BinaryClassificationEvaluator.py

import csv
import logging
import os
from contextlib import nullcontext
from typing import TYPE_CHECKING, Dict, List, Optional

import numpy as np
from sklearn.metrics import average_precision_score
from sklearn.metrics.pairwise import paired_cosine_distances, paired_euclidean_distances, paired_manhattan_distances

from sentence_transformers.evaluation.SentenceEvaluator import SentenceEvaluator
from sentence_transformers.readers import InputExample
from sentence_transformers.similarity_functions import SimilarityFunction

if TYPE_CHECKING:
    from sentence_transformers.SentenceTransformer import SentenceTransformer

logger = logging.getLogger(__name__)


class BinaryClassificationEvaluator(SentenceEvaluator):
    """
    Evaluate a model based on the similarity of the embeddings by calculating the accuracy of identifying similar and
    dissimilar sentences.
    The metrics are the cosine similarity, dot score, Euclidean and Manhattan distance
    The returned score is the accuracy with a specified metric.

    The results are written in a CSV. If a CSV already exists, then values are appended.

    The labels need to be 0 for dissimilar pairs and 1 for similar pairs.

    Args:
        sentences1 (List[str]): The first column of sentences.
        sentences2 (List[str]): The second column of sentences.
        labels (List[int]): labels[i] is the label for the pair (sentences1[i], sentences2[i]).
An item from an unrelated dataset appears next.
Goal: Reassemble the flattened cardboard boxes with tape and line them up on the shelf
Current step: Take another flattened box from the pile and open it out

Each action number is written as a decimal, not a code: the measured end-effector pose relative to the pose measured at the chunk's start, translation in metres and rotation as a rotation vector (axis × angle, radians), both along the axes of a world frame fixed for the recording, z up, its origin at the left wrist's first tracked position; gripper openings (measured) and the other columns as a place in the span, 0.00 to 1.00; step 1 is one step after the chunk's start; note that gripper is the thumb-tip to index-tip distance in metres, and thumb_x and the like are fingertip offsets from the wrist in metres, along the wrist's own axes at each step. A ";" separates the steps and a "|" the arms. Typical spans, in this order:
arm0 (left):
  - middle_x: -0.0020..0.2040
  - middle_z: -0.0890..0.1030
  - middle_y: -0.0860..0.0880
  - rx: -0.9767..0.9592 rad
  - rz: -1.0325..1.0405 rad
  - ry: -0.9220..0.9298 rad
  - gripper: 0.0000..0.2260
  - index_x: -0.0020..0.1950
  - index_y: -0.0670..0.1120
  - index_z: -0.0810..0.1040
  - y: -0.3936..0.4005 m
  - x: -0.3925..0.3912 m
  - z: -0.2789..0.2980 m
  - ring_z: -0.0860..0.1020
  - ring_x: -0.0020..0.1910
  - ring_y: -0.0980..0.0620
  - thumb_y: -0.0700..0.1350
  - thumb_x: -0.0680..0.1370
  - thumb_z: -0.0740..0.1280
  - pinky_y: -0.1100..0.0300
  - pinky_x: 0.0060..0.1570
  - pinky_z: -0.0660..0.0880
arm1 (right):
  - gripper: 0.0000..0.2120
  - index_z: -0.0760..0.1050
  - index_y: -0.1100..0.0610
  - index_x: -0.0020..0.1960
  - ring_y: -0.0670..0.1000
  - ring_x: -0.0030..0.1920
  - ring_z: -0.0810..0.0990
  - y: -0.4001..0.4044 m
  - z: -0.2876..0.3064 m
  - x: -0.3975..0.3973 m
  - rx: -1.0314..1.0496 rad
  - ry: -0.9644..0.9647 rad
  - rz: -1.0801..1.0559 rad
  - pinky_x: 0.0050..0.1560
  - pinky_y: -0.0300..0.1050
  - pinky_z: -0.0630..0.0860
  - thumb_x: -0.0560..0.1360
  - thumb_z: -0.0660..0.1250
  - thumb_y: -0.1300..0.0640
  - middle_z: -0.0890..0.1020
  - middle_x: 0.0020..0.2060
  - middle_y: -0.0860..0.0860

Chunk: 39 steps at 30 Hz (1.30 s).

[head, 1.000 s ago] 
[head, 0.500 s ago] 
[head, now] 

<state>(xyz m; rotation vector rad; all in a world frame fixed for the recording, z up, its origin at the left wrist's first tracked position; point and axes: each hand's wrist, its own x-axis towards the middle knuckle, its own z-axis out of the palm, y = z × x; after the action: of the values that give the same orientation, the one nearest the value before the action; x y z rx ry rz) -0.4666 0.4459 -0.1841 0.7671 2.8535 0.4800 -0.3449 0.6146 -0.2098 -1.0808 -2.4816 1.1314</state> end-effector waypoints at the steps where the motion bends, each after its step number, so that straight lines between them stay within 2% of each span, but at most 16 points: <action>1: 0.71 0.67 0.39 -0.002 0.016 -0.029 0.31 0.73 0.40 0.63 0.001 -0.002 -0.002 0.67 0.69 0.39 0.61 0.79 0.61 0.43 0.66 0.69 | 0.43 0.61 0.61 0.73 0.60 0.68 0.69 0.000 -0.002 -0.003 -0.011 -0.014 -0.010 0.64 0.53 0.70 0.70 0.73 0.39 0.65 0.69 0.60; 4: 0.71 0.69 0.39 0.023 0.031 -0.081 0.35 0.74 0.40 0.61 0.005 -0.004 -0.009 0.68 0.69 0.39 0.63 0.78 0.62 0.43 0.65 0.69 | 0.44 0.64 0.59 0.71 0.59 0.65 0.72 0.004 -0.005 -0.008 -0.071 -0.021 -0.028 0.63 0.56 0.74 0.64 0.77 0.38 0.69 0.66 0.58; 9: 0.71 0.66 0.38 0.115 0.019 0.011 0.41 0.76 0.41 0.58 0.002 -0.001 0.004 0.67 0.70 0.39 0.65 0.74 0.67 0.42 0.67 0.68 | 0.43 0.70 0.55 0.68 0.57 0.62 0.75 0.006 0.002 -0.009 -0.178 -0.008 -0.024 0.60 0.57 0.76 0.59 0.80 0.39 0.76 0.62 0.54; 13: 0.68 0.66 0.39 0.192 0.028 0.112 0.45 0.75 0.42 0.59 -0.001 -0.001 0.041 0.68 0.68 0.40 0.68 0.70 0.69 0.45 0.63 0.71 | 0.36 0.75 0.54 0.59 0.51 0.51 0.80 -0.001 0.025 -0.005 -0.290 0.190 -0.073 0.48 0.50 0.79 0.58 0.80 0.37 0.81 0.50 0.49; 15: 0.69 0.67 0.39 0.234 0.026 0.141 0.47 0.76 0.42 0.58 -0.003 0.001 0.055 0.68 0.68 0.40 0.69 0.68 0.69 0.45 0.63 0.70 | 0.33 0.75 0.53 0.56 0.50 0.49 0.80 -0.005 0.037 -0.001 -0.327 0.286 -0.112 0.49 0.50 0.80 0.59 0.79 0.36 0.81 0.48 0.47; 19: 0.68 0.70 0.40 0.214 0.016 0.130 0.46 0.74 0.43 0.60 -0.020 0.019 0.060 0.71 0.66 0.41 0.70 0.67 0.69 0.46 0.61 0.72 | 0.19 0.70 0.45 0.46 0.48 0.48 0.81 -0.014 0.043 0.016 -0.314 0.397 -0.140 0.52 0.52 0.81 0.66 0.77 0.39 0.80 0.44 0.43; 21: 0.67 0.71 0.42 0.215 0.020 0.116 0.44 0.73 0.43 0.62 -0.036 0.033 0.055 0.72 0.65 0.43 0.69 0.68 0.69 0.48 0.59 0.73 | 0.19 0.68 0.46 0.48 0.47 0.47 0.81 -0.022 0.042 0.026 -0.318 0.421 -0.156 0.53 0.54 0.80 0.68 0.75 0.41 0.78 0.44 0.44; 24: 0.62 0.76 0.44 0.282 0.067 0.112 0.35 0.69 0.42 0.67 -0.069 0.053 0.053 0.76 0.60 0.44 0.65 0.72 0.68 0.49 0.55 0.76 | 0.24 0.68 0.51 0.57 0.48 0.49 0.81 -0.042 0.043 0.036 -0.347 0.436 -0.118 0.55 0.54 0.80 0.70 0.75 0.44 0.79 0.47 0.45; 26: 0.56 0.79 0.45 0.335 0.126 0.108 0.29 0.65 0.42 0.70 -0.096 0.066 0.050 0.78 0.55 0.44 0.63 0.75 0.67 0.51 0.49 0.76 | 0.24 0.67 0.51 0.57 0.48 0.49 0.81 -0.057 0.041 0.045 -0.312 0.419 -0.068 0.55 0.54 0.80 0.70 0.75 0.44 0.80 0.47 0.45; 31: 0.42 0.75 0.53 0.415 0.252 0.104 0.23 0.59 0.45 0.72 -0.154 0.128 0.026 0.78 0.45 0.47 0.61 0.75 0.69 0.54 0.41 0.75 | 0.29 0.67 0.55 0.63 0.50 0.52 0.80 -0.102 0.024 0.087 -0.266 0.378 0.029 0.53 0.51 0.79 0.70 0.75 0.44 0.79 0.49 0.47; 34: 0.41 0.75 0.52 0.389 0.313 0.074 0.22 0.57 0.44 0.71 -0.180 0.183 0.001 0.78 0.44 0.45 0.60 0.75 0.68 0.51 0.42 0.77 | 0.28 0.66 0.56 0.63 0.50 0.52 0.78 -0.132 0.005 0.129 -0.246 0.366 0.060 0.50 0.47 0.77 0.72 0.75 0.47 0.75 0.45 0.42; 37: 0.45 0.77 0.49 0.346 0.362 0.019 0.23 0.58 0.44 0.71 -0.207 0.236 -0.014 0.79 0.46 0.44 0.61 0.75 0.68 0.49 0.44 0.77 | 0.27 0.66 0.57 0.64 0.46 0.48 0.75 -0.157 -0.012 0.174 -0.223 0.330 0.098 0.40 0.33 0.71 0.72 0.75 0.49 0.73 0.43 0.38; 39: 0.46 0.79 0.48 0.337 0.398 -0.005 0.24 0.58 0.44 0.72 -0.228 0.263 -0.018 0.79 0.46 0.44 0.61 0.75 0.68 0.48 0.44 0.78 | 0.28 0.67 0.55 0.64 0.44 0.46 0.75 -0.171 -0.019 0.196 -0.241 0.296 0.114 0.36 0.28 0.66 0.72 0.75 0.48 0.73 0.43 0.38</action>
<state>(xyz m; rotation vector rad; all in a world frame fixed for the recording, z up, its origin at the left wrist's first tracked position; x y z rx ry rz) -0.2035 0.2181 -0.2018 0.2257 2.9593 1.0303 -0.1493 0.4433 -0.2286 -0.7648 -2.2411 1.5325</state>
Must be 0 or 1.
        name (str, optional): Name for the output. Defaults to "".
        batch_size (int, optional): Batch size used to compute embeddings. Defaults to 32.
        show_progress_bar (bool, optional): If true, prints a progress bar. Defaults to False.
        write_csv (bool, optional): Write results to a CSV file. Defaults to True.
        truncate_dim (Optional[int], optional): The dimension to truncate sentence embeddings to. `None` uses the model's current truncation dimension. Defaults to None.

    Example:
        ::

            from sentence_transformers import SentenceTransformer
            from sentence_transformers.evaluation import BinaryClassificationEvaluator
            from datasets import load_dataset

            # Load a model
            model = SentenceTransformer('all-mpnet-base-v2')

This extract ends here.